Task to complete >> Beneath this instruction is a listing. Transcribe from it only the stretch from the line with "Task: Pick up" through the line with "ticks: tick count", both end lines included, exactly as written.

+++ Data for the task +++

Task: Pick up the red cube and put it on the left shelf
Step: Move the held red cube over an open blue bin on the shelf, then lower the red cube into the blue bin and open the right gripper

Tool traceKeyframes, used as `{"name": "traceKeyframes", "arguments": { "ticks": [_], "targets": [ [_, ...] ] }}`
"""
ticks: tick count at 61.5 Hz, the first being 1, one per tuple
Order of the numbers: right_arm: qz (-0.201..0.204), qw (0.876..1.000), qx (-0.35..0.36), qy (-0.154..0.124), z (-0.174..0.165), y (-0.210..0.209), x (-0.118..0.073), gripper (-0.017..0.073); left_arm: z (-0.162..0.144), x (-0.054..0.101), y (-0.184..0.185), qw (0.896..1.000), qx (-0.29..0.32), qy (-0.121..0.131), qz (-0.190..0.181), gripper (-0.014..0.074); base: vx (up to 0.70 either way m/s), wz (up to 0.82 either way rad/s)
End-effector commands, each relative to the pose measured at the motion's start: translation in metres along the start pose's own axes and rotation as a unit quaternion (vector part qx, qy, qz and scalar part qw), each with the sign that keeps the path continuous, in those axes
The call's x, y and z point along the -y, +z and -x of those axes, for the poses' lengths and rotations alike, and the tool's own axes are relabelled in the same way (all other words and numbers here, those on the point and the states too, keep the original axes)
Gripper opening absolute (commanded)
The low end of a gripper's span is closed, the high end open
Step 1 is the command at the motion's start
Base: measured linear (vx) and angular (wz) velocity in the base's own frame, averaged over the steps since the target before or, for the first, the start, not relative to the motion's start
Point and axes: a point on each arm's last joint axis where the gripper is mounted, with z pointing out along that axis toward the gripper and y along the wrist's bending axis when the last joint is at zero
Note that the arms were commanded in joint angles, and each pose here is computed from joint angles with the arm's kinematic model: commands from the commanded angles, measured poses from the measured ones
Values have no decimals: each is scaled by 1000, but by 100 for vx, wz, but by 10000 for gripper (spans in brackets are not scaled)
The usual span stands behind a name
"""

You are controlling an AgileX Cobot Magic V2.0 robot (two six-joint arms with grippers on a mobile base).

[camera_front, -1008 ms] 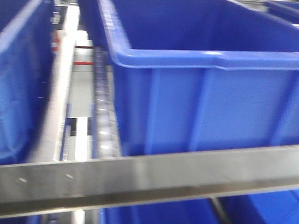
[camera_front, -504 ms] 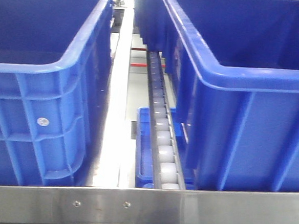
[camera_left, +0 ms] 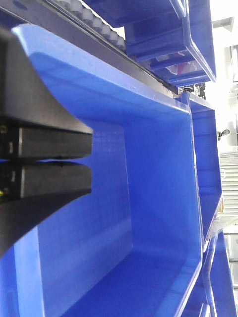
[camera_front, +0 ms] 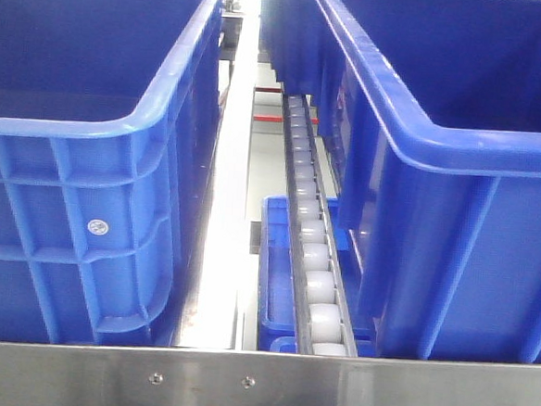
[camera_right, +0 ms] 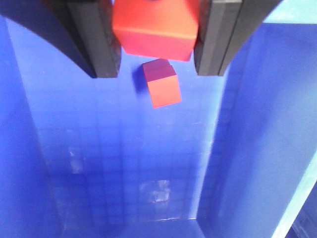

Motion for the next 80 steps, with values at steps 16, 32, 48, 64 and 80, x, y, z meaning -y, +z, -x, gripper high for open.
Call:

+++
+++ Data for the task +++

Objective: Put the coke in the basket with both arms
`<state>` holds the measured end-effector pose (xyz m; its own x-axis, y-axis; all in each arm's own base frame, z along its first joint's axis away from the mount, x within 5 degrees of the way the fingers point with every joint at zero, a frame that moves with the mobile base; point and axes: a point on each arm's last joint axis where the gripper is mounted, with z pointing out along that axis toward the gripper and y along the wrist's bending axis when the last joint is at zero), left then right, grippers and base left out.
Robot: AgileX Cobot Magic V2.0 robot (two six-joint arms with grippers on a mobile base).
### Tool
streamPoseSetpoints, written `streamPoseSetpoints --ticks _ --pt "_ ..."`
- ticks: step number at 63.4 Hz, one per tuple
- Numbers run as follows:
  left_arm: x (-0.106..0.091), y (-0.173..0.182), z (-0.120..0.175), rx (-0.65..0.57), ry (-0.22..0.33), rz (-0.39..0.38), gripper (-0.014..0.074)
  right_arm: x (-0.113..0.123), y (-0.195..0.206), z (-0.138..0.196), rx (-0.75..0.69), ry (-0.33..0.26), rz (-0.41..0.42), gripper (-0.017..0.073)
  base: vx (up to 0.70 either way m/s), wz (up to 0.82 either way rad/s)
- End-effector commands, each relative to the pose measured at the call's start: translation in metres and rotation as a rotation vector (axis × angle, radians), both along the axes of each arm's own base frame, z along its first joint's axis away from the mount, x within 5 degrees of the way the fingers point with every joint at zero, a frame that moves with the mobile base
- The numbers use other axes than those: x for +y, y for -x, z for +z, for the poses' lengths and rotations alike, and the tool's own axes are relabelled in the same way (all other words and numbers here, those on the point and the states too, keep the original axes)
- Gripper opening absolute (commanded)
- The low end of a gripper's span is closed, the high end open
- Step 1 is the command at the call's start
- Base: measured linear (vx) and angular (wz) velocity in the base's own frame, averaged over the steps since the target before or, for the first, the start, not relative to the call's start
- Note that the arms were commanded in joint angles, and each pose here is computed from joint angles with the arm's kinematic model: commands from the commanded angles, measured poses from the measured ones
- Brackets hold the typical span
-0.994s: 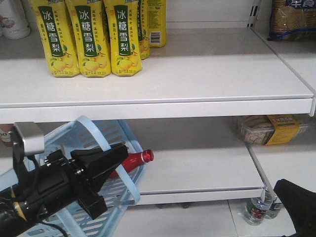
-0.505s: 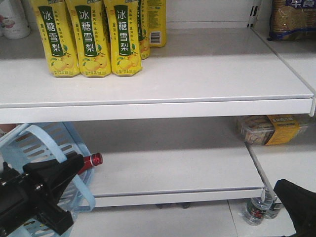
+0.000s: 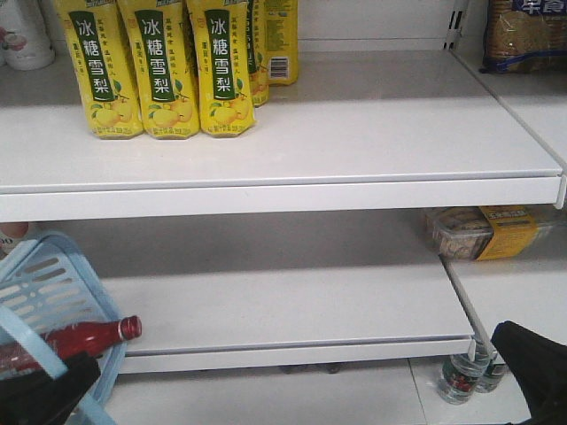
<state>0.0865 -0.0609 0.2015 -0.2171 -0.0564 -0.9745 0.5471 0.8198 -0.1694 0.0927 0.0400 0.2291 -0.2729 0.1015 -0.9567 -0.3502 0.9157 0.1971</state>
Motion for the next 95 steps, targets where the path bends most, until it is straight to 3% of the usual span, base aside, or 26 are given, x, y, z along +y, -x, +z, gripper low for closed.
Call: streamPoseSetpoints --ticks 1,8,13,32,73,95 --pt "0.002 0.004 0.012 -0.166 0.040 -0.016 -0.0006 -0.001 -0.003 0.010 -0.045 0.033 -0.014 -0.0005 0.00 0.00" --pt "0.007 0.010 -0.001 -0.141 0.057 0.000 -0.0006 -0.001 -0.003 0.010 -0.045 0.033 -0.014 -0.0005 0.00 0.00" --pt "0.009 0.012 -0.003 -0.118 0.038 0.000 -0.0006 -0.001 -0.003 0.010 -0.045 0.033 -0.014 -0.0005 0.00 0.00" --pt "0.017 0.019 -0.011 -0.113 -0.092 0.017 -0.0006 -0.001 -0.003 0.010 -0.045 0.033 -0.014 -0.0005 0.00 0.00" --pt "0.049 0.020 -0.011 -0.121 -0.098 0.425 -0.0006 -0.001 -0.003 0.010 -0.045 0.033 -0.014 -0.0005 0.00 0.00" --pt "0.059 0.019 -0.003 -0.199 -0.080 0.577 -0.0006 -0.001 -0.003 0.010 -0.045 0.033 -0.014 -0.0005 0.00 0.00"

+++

Answer to this problem >>
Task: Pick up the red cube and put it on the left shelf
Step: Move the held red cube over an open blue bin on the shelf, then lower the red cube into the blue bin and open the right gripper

Tool traceKeyframes, used as `{"name": "traceKeyframes", "arguments": { "ticks": [_], "targets": [ [_, ...] ] }}`
"""
ticks: tick count at 61.5 Hz, the first being 1, one per tuple

Nothing else is required to complete the exercise.